> **WORK REQUEST**
However many lines the data holds, transcribe them all exactly.

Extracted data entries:

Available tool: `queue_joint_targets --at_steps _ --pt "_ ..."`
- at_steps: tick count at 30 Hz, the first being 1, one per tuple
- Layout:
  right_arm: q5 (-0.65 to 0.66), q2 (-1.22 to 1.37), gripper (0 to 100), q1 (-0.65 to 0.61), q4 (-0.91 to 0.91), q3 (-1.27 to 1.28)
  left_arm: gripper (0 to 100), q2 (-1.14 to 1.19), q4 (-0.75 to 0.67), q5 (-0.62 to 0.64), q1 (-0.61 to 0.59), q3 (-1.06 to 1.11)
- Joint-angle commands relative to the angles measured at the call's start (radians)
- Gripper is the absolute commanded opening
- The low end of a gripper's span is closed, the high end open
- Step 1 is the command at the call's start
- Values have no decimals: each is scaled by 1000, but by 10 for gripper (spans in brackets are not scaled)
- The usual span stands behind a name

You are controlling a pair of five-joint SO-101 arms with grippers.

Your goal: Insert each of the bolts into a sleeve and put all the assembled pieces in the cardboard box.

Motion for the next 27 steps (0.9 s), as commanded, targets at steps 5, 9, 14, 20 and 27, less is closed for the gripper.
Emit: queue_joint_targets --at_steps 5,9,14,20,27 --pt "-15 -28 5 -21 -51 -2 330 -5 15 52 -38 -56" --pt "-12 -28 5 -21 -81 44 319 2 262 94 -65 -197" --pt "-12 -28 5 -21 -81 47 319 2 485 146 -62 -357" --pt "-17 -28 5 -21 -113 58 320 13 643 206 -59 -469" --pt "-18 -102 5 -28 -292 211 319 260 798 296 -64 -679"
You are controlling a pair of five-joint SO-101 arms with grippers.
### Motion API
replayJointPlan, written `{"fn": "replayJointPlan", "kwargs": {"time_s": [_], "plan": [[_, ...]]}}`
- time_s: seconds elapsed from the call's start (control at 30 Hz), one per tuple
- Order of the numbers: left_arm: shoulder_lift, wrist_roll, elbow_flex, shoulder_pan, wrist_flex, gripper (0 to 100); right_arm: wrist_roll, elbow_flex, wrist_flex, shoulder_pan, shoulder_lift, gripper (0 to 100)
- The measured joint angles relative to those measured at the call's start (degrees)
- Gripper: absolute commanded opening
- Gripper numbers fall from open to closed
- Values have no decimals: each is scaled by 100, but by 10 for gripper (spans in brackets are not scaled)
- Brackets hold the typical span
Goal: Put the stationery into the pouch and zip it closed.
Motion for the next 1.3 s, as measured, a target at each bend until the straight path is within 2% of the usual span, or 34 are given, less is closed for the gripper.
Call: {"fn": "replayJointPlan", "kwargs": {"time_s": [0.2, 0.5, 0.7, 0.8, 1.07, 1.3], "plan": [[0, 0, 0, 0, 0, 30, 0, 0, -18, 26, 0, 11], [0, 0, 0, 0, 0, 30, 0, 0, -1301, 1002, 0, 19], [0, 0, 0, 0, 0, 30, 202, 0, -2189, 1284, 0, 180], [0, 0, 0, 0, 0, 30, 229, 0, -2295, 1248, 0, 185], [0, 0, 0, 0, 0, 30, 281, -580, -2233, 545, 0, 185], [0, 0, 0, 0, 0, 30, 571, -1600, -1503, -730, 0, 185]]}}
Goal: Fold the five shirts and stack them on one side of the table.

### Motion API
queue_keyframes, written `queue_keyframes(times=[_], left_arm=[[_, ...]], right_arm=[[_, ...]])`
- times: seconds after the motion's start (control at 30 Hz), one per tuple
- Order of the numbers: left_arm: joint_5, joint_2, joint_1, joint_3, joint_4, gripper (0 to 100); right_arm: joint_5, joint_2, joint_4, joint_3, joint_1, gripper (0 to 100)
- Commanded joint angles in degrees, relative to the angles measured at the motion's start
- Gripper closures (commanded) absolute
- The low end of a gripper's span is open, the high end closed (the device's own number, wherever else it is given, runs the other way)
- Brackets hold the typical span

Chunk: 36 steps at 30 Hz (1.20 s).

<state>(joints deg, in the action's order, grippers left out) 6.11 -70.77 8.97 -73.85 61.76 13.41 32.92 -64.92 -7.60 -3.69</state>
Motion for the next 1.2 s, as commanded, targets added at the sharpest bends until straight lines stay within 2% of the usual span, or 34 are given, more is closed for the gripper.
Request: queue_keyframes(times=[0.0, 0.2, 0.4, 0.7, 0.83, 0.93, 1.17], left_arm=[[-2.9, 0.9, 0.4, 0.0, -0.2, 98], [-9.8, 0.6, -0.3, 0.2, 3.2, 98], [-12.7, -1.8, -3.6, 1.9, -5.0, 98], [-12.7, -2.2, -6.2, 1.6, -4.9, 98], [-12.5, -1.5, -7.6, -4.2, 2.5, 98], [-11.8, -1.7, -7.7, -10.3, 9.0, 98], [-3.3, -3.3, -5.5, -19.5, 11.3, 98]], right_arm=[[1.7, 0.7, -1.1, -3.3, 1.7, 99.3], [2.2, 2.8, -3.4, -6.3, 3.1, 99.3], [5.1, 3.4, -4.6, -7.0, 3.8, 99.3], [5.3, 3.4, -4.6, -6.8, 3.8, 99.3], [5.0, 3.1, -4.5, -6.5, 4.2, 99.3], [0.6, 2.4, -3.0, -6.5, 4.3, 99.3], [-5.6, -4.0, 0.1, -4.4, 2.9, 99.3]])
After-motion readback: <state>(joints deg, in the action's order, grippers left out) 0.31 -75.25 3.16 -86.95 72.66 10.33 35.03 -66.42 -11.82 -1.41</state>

> **EXERCISE OUTPUT**
Available tool: `queue_joint_targets --at_steps _ --pt "_ ..."`
- at_steps: tick count at 30 Hz, the first being 1, one per tuple
- Layout:
  right_arm: q5 (-0.65 to 0.66), q2 (-1.22 to 1.37), gripper (0 to 100), q1 (-0.65 to 0.61), q4 (-0.91 to 0.91), q3 (-1.27 to 1.28)
  left_arm: gripper (0 to 100), q2 (-1.14 to 1.19), q4 (-0.75 to 0.67), q5 (-0.62 to 0.64), q1 (-0.61 to 0.59), q3 (-1.06 to 1.11)
- Joint-angle commands relative to the angles measured at the call's start (radians)
- Gripper is the absolute commanded opening
- The low end of a gripper's span is closed, the high end open
- Step 1 is the command at the call's start
- Values have no decimals: each is scaled by 1000, but by 10 for gripper (spans in brackets are not scaled)
- The usual span stands behind a name

You are controlling a pair of five-joint SO-101 arms with grippers.

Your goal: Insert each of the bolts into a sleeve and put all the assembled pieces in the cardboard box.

Motion for the next 27 steps (0.9 s), as commanded, targets at steps 5, 9, 14, 20 and 27, less is closed for the gripper.
Emit: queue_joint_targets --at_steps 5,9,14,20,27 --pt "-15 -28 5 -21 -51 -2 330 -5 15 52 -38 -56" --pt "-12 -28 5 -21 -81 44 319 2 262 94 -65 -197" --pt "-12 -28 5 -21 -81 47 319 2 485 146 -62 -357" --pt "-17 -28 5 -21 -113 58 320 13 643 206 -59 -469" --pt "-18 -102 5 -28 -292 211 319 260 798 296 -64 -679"
You are controlling a pair of five-joint SO-101 arms with grippers.
### Motion API
replayJointPlan, written `{"fn": "replayJointPlan", "kwargs": {"time_s": [_], "plan": [[_, ...]]}}`
- time_s: seconds elapsed from the call's start (control at 30 Hz), one per tuple
- Order of the numbers: left_arm: shoulder_lift, wrist_roll, elbow_flex, shoulder_pan, wrist_flex, gripper (0 to 100); right_arm: wrist_roll, elbow_flex, wrist_flex, shoulder_pan, shoulder_lift, gripper (0 to 100)
- The measured joint angles relative to those measured at the call's start (degrees)
- Gripper: absolute commanded opening
- Gripper numbers fall from open to closed
- Values have no decimals: each is scaled by 100, but by 10 for gripper (spans in brackets are not scaled)
- Brackets hold the typical span
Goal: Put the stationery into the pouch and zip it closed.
Motion for the next 1.3 s, as measured, a target at each bend until the straight path is within 2% of the usual span, or 34 are given, less is closed for the gripper.
Call: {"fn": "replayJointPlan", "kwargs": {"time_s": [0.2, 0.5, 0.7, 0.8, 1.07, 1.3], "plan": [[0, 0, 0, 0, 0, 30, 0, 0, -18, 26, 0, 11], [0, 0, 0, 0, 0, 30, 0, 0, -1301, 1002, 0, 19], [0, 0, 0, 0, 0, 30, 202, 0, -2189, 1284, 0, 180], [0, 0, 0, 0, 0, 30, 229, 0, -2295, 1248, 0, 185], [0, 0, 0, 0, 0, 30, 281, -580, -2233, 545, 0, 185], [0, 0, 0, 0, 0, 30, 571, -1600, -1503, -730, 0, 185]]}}
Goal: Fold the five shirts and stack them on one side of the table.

### Motion API
queue_keyframes, written `queue_keyframes(times=[_], left_arm=[[_, ...]], right_arm=[[_, ...]])`
- times: seconds after the motion's start (control at 30 Hz), one per tuple
- Order of the numbers: left_arm: joint_5, joint_2, joint_1, joint_3, joint_4, gripper (0 to 100); right_arm: joint_5, joint_2, joint_4, joint_3, joint_1, gripper (0 to 100)
- Commanded joint angles in degrees, relative to the angles measured at the motion's start
- Gripper closures (commanded) absolute
- The low end of a gripper's span is open, the high end closed (the device's own number, wherever else it is given, runs the other way)
- Brackets hold the typical span

Chunk: 36 steps at 30 Hz (1.20 s).

<state>(joints deg, in the action's order, grippers left out) 6.11 -70.77 8.97 -73.85 61.76 13.41 32.92 -64.92 -7.60 -3.69</state>
Motion for the next 1.2 s, as commanded, targets added at the sharpest bends until straight lines stay within 2% of the usual span, or 34 are given, more is closed for the gripper.
Request: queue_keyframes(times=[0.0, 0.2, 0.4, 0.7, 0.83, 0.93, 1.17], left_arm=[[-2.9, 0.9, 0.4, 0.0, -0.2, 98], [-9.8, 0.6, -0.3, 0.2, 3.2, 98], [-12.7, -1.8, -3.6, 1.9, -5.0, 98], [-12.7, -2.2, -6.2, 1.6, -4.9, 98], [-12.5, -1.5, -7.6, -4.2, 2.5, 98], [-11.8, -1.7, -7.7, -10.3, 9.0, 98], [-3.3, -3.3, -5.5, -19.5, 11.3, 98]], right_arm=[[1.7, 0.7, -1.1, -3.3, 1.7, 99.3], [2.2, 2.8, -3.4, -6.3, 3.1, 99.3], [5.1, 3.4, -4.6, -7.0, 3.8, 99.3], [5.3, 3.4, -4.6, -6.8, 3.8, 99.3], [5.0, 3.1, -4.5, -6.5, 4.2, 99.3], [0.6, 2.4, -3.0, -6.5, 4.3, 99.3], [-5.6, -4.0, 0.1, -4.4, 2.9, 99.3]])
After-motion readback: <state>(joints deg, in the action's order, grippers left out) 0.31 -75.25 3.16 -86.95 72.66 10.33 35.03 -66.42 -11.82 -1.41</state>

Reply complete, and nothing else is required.